Task prompt ->
From the data below, return only the lines from the one with "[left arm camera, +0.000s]" through the one with "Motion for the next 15", exact and inclusive, with pictures left out.

=-=-=

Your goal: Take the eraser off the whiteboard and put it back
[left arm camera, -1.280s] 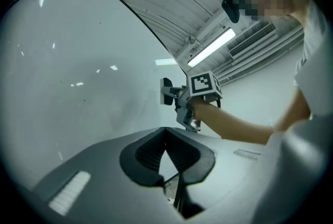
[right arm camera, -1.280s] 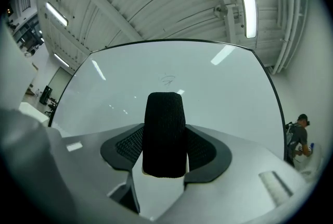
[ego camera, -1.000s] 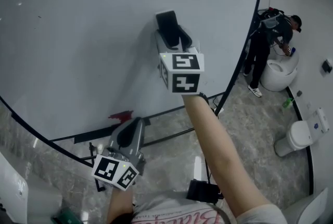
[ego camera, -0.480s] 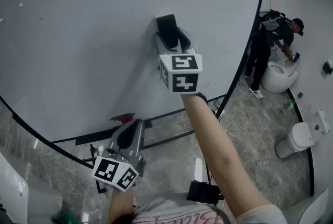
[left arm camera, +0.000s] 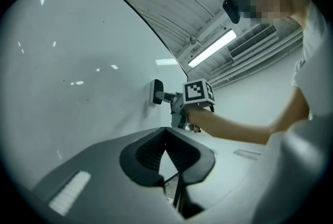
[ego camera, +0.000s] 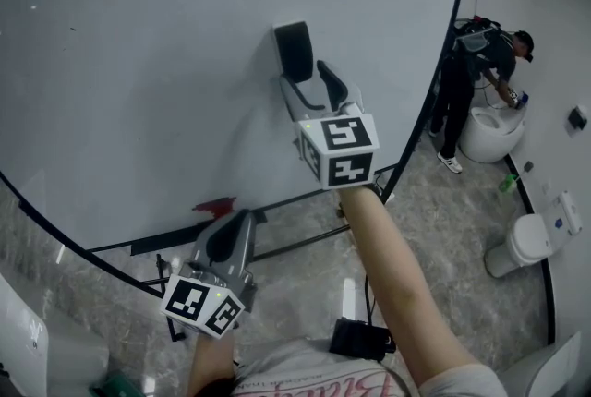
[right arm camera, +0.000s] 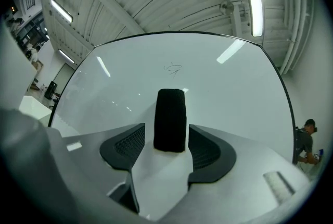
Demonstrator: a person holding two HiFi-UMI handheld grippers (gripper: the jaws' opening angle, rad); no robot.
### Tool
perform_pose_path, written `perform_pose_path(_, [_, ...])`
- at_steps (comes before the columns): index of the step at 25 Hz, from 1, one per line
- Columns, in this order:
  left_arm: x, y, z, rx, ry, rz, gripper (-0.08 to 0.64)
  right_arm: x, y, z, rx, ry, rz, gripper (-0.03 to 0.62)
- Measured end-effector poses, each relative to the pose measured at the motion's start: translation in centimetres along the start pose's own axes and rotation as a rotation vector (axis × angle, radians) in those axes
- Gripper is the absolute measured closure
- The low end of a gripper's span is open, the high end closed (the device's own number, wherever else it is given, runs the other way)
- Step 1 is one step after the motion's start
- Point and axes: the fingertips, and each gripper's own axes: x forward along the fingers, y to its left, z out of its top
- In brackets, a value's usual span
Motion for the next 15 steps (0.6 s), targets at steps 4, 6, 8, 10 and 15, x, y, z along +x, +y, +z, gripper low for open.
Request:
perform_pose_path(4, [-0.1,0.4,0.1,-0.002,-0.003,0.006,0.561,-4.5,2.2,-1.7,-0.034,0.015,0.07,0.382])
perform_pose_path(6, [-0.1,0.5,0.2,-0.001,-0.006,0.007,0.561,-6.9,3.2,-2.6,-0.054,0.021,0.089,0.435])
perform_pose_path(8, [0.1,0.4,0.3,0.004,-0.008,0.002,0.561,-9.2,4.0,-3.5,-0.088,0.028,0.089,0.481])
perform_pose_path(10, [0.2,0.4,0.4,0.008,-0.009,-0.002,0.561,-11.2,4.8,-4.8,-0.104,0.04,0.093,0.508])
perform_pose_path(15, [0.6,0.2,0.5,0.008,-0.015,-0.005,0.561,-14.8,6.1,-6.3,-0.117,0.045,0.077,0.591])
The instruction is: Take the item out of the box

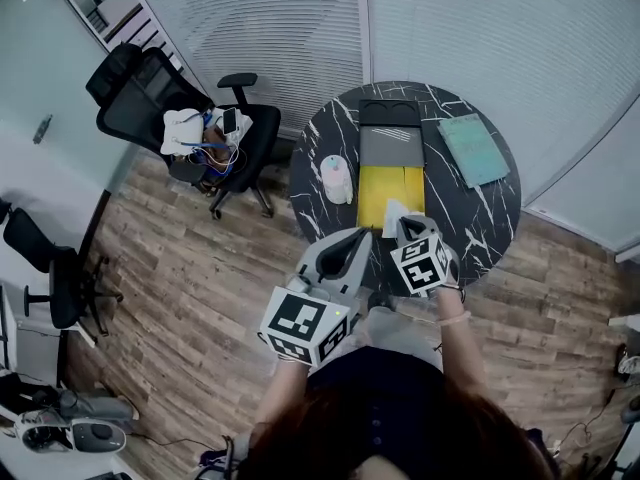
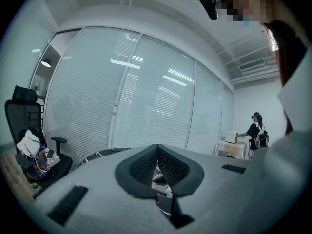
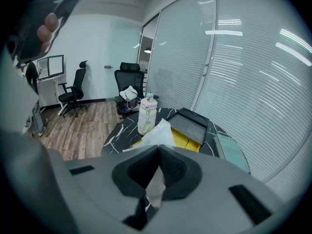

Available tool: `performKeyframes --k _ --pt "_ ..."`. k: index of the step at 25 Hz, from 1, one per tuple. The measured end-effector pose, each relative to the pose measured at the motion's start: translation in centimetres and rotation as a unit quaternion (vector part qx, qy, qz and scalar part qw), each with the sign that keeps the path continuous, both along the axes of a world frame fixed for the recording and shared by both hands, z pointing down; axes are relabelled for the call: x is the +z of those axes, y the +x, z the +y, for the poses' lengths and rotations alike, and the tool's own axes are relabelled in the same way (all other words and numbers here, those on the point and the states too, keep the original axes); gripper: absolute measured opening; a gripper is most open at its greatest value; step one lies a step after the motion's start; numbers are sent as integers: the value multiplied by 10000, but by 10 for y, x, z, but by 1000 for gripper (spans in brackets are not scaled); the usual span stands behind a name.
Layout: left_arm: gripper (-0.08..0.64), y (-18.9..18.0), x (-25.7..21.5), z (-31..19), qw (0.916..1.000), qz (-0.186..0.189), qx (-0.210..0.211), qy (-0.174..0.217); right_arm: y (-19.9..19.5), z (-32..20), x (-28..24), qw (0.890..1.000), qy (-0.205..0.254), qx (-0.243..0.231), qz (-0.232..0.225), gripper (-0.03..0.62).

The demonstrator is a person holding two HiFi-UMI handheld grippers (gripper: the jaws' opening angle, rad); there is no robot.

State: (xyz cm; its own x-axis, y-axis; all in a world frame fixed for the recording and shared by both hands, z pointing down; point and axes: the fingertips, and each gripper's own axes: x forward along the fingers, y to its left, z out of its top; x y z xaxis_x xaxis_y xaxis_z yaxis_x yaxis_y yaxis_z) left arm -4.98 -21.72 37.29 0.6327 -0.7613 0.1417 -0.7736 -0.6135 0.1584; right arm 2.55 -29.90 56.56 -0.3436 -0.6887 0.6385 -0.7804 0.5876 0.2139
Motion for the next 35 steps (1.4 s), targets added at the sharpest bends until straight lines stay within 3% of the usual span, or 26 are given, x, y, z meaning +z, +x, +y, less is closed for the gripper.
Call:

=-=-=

Output below ->
[left arm camera, +0.000s] 
[ego camera, +0.000s] 
[right arm camera, +0.000s] 
Demonstrator: a person holding two HiFi-UMI handheld grippers (gripper: the jaws' opening angle, rad); no robot.
### Tool
perform_pose_path, written `perform_pose_path(_, [_, ...])`
- at_steps (comes before the columns): index of the step at 25 Hz, from 1, one per line
- Columns, in this order:
  left_arm: x, y, z, rx, ry, rz, gripper (-0.08 to 0.64)
  right_arm: x, y, z, rx, ry, rz, gripper (-0.03 to 0.62)
- Measured end-effector poses, each relative to the pose measured at the motion's start: translation in centimetres along the start pose's own axes and rotation as a rotation vector (axis × angle, radians) in those axes
- Gripper is the absolute measured closure
- The low end of a gripper's span is open, the high end closed (the device's own number, wherever else it is given, runs the other way)
- Step 1 is one step after the motion's start
- Point and axes: the fingertips, and each gripper's own axes: x forward along the fingers, y to its left, z out of its top
- In brackets, a value's usual span
Motion for the next 15 steps (0.6 s), targets at steps 4, 6, 8, 10 and 15, x, y, z along +x, +y, +z, gripper low for open.

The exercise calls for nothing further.